Over the last four years, Phenix City has reduced debt and ended 2015 with a $9.2 million fund balance in a growing city that must watch out for sink holes and other unbudgeted emergencies in the future, Mayor Eddie Lowe said Thursday night.
"I think we are on the verge of having some great things happen in Phenix City," Lowe said. "It's not about any of us. We are doing a job to help raise Phenix City and the citizens and we are not going to apologize for that."
Residents, city officials and members of the Phenix City Council joined Lowe at the Central Activities Center for the 6 p.m. State of the City Address. Using handouts and graphs on television monitors, Lowe talked about where the city is spending money to make a difference in a town with a population of about 36,000.
Since 2012, Lowe said the fund balance is a good measure of the city's health, increasing from $6.5 million in 2012 to $9.2 million at the end of 2015, a 42 percent increase.
"It tells you the health and strength of the organization, having this much in the fund balance," he said.
The fund balance means the city has enough money to operate for 115 days, just one day less than 116 days at the same period last year.
"Our goal is we would like to see it at 120 days when our terms end," he said. "It doesn't look like we're going to get there. We may wind up at 118 days. A lot of cities would kill to have that type of reserve."
Long-term debt for the city has been reduced from $54.4 million since 2012 to $51.4 million, a 5.4 percent drop. Much of the expenses are for a parking garage, Idle Hour Park Community Center, streetscapes and other needs.
To improve failing bridges, the city has construction projects under way to improve the 12th Avenue bridge at a cost of $207,000 to the city for the million-dollar project.
Another $245,000 is committed to repair the 10th Street bridge. Other projects to improve traffic flow include Dobbs Drive, Summerville Road and Riverchase Drive.
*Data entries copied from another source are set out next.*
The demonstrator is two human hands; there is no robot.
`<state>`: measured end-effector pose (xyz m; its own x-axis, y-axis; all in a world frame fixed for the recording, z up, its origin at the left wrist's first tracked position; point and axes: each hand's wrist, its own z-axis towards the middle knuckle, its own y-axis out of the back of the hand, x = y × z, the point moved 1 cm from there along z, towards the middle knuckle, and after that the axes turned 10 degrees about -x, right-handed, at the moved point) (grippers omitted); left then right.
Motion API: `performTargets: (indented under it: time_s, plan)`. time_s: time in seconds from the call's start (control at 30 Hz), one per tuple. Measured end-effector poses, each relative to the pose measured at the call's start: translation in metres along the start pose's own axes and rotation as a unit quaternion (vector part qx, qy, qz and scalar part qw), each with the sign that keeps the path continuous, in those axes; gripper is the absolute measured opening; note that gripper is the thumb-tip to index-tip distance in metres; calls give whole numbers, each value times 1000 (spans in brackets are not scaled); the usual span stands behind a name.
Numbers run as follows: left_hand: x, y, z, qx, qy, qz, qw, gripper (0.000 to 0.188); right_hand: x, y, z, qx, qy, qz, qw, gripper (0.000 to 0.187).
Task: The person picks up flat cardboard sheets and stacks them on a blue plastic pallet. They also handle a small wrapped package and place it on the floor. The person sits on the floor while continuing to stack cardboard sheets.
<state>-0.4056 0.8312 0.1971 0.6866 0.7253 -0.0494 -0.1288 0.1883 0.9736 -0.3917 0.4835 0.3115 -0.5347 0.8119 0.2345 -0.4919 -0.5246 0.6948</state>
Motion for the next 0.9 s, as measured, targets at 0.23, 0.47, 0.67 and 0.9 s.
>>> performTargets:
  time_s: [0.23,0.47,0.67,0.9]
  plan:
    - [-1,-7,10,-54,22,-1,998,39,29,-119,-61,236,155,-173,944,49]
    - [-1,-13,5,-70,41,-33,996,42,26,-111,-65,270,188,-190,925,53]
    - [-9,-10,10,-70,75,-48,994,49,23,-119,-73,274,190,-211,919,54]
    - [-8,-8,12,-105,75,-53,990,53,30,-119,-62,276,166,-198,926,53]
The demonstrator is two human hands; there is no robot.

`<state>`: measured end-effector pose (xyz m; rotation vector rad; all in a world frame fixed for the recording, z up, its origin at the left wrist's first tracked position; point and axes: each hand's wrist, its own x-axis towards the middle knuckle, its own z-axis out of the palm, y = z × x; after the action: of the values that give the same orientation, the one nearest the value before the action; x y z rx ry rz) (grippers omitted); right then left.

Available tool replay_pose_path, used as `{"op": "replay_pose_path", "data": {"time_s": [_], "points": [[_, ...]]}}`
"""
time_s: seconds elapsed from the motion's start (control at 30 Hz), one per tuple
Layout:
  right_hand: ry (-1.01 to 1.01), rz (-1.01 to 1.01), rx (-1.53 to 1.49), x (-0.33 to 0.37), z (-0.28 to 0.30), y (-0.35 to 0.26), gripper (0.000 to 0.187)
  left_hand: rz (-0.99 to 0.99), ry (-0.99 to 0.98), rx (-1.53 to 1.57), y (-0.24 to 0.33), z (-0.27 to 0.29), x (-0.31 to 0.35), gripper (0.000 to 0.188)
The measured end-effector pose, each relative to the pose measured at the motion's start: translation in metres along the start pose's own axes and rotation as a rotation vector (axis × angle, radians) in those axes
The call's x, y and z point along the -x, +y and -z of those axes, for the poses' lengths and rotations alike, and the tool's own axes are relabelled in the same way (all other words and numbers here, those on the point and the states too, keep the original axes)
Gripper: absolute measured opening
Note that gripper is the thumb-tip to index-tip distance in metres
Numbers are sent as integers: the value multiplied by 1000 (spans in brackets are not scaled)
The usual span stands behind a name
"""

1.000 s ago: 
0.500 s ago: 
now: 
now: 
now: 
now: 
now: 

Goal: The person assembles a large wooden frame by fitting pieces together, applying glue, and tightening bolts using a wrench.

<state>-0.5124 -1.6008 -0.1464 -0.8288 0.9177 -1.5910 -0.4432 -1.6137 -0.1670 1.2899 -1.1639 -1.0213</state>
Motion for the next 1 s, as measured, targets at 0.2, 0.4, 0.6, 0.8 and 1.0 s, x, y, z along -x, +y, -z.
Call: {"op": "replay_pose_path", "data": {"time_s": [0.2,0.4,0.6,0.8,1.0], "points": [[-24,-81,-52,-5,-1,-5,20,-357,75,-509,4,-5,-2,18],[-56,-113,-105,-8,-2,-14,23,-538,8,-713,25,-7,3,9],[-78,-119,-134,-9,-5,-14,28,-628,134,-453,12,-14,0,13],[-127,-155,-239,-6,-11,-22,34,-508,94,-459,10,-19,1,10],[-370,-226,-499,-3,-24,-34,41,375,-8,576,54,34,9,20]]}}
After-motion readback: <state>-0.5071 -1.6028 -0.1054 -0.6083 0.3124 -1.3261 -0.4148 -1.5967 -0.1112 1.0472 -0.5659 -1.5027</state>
When it comes to more jobs and revenue, Wal-Mart opened a new store Wednesday in Ladonia with 90 jobs.
A new Dollar General is on Highway 80, he said.
"We are too big to be small," Lowe said. "As we continue to do things with Wal-Mart and other businesses, we have a lot of businesses who want to come to Phenix City."
While the city is growing, the mayor said the city, with a budget of $36.6 million, has to watch out for emergencies like the $800,000 sink hole on 22nd Street.
"The numbers look great but like they say in banking, it don't take but a few bad loans to take you to your knees," he said. "A few things can happen to take you to your knees."
To meet future growth, Lowe said the city needs a new fire station on the southwest end of the city. Staffing will be a key concern for the building.
Residents also have concerns about flooding and possible talk of consolidation.
Marthenia Henry said she has experienced flooding at her 14th Avenue home in Crowell Park for the last 10 years.
"I want to know if there is something I can do for myself," she said. "The land is not worth anything with all that water."
Lowe said the area has experienced a problem with flooding since he was in high school.
Years ago, the federal government came in and made a one-time action in the area. It would take $11,000 to $13,000 for repairs, money the city doesn't have.
"I don't know what else to tell you," he said.
Charles Hollowell, a candidate for Russell County Commission District 5, raised the question about consolidation of city and county governments.
"If it's feasible to consolidate going forward, then we need to start working on those things now," he said after the meeting. "That was my reason for posing that question. Somebody has got to pay for these projects, and nobody wants to pay taxes."
Lowe said it would be difficult, or almost impossible, because of Lee County annexation. He said there is no contention between Phenix City and Russell County.
"To me, there is no contention with county and city, as far as I'm concerned," he said.